Closed zzc0208 closed 5 months ago
ValueError: Tokenizer class Qwen2Tokenizer does not exist or is not currently imported.
The log shows Qwen2Tokenizer
does not exist.
Could you try the following code to check if the tokenizer works well?
from transformers import AutoTokenizer
tokenizer = AutoTokenizer.from_pretrained('~/text-generation-webui/models/Qwen_Qwen1.5-32B-Chat-AWQ')
BTW, please add --model-format awq
when launching the service.
我尝试了您提供的代码,运行结果如下:
Python 3.10.13 (main, Sep 11 2023, 13:44:35) [GCC 11.2.0] on linux
Type "help", "copyright", "credits" or "license" for more information.

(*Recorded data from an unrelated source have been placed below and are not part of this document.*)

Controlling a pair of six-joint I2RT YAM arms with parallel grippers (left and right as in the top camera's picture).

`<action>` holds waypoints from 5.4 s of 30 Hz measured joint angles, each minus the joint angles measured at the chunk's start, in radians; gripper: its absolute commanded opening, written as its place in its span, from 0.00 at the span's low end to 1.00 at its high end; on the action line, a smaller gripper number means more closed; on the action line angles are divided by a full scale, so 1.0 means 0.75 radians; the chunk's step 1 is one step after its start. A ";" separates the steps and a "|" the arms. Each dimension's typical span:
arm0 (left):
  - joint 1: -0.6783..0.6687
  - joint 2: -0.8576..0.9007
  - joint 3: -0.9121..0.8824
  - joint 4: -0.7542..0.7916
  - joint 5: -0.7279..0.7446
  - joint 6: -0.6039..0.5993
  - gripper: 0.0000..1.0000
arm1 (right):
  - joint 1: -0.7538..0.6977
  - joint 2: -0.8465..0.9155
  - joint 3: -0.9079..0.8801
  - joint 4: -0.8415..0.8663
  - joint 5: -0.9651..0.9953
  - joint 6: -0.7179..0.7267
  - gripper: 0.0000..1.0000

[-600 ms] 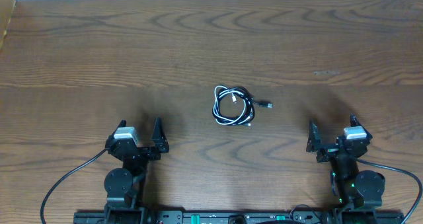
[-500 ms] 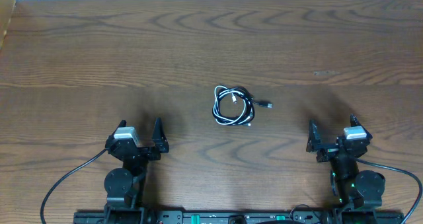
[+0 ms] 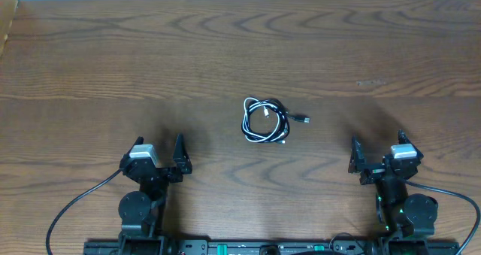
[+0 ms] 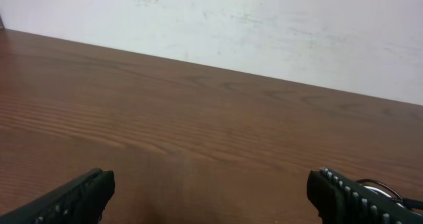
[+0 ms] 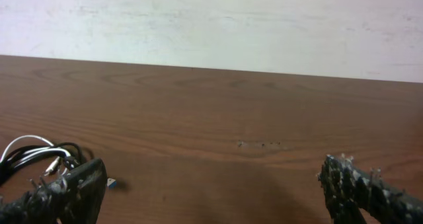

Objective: Untangle cables

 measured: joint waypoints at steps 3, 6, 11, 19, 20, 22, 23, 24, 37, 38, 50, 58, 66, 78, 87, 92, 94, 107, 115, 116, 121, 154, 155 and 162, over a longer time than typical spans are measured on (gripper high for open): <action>0.000 0.000 0.000 0.000 0.000 0.001 0.98 | 0.000 0.000 0.000 0.000 0.000 0.000 0.99; 0.000 0.000 0.000 0.000 0.000 0.001 0.98 | 0.000 0.000 0.000 0.000 0.000 0.000 0.99; 0.000 0.000 0.000 0.000 0.000 0.000 0.98 | 0.000 0.000 0.000 0.000 0.000 0.000 0.99; 0.000 0.000 0.000 0.000 0.000 0.001 0.98 | 0.000 0.000 0.000 0.000 0.000 0.000 0.99; 0.000 0.000 0.000 0.000 0.000 0.000 0.98 | 0.000 0.000 0.000 0.000 0.000 0.000 0.99; 0.000 0.000 0.000 0.000 0.000 0.001 0.98 | 0.000 0.000 0.000 0.000 0.000 0.000 0.99; 0.000 0.000 0.000 0.000 0.000 0.000 0.98 | 0.000 0.000 0.000 0.000 0.000 0.000 0.99; 0.000 0.000 0.000 0.000 0.000 0.001 0.98 | 0.000 0.000 0.000 0.000 0.000 0.000 0.99; 0.000 0.000 0.000 0.000 0.000 0.001 0.98 | 0.000 0.000 0.000 0.000 0.000 0.000 0.99; 0.000 0.000 0.000 0.000 0.000 0.000 0.98 | 0.000 0.000 0.000 0.000 0.000 0.000 0.99; 0.000 0.000 0.000 0.000 0.000 0.001 0.98 | 0.000 0.000 0.000 0.000 0.000 0.000 0.99; 0.000 0.000 0.000 0.000 0.000 0.001 0.98 | 0.000 0.000 0.000 0.000 0.000 0.000 0.99; 0.000 0.000 0.000 0.000 0.000 0.001 0.98 | 0.000 0.000 0.000 0.000 0.000 0.000 0.99; 0.000 0.000 0.000 0.000 0.000 0.001 0.98 | 0.000 0.000 0.000 0.000 0.000 0.000 0.99; 0.000 0.000 0.000 0.000 0.000 0.001 0.98 | 0.000 0.000 0.000 0.000 0.000 0.000 0.99; 0.000 0.000 0.000 0.000 0.000 0.001 0.98 | 0.000 0.000 0.000 0.000 0.000 0.000 0.99; 0.000 0.000 0.000 0.000 0.000 0.001 0.98 | 0.000 0.000 0.000 0.000 0.000 0.000 0.99; 0.000 0.000 0.000 0.000 0.000 0.001 0.98 | 0.000 0.000 0.000 0.000 0.000 0.000 0.99; 0.000 0.000 0.000 0.000 0.000 0.001 0.98 | 0.000 0.000 0.000 0.006 -0.058 0.010 0.99; 0.000 0.000 0.000 0.000 0.000 0.001 0.98 | 0.000 0.000 0.000 0.007 -0.080 0.021 0.99; 0.000 0.000 0.000 0.001 0.000 0.001 0.98 | 0.000 0.000 0.000 0.009 -0.161 0.136 0.99; 0.000 0.746 0.903 -0.511 0.272 0.003 0.98 | 0.000 0.940 0.906 -0.418 -0.455 0.155 0.99; 0.000 0.817 0.966 -0.538 0.301 0.004 0.98 | 0.000 0.976 0.938 -0.449 -0.458 0.150 0.99; -0.095 1.398 1.531 -0.941 0.410 0.004 0.98 | 0.000 1.217 1.223 -0.685 -0.491 0.117 0.99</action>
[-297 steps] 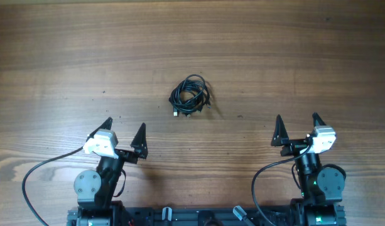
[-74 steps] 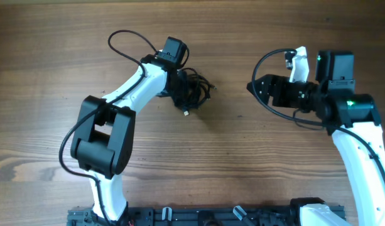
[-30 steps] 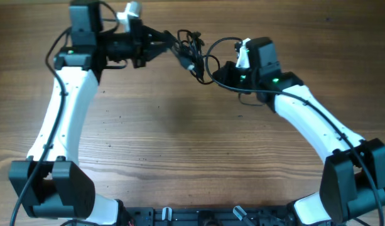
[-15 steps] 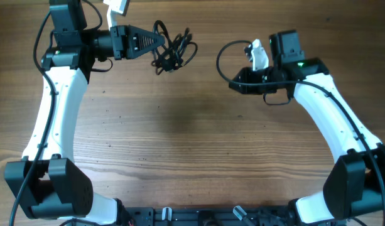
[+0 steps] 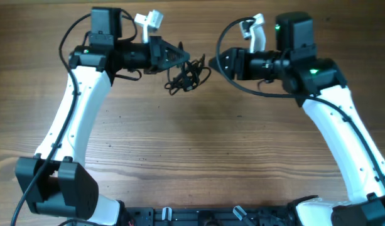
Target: Untangle cables
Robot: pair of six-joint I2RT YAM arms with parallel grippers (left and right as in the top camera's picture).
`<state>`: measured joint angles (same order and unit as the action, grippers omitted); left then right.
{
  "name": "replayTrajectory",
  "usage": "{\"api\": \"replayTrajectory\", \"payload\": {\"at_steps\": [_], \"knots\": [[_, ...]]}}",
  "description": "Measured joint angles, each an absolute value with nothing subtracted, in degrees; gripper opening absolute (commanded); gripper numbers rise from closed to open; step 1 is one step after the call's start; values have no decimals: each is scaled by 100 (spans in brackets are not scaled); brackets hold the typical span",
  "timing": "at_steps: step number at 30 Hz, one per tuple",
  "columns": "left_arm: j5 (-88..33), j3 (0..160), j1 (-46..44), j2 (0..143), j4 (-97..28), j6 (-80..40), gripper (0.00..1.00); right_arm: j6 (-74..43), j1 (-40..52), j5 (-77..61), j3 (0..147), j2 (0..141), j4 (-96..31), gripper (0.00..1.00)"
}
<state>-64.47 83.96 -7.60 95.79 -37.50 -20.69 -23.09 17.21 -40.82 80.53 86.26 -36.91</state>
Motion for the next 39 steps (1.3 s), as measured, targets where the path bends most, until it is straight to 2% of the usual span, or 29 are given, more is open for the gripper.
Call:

>>> from transformers import AutoTokenizer
>>> tokenizer = AutoTokenizer.from_pretrained('/home/linjl/text-generation-webui/models/Qwen_Qwen1.5-32B-Chat-AWQ')
Special tokens have been added in the vocabulary, make sure the associated word embeddings are fine-tuned or trained.
>>>
我尝试了在启动api server
的时候加入--model-format awq
选项,还是报错
ValueError: Tokenizer class Qwen2Tokenizer does not exist or is not currently imported.
[transformers](transformers: 4.30.2)
qwen1.5 要求 transformers>=4.37.0
您好,我更新了transformers的版本,但是目前似乎遇到了另一个问题
(sd) linjl@bme-server:~$ lmdeploy serve api_server ~/text-generation-webui/models/Qwen_Qwen1.5-32B-Chat-AWQ --model-name qwen1.5-32B --server-port 2333 --quant-policy 8 --model-format awq
Special tokens have been added in the vocabulary, make sure the associated word embeddings are fine-tuned or trained.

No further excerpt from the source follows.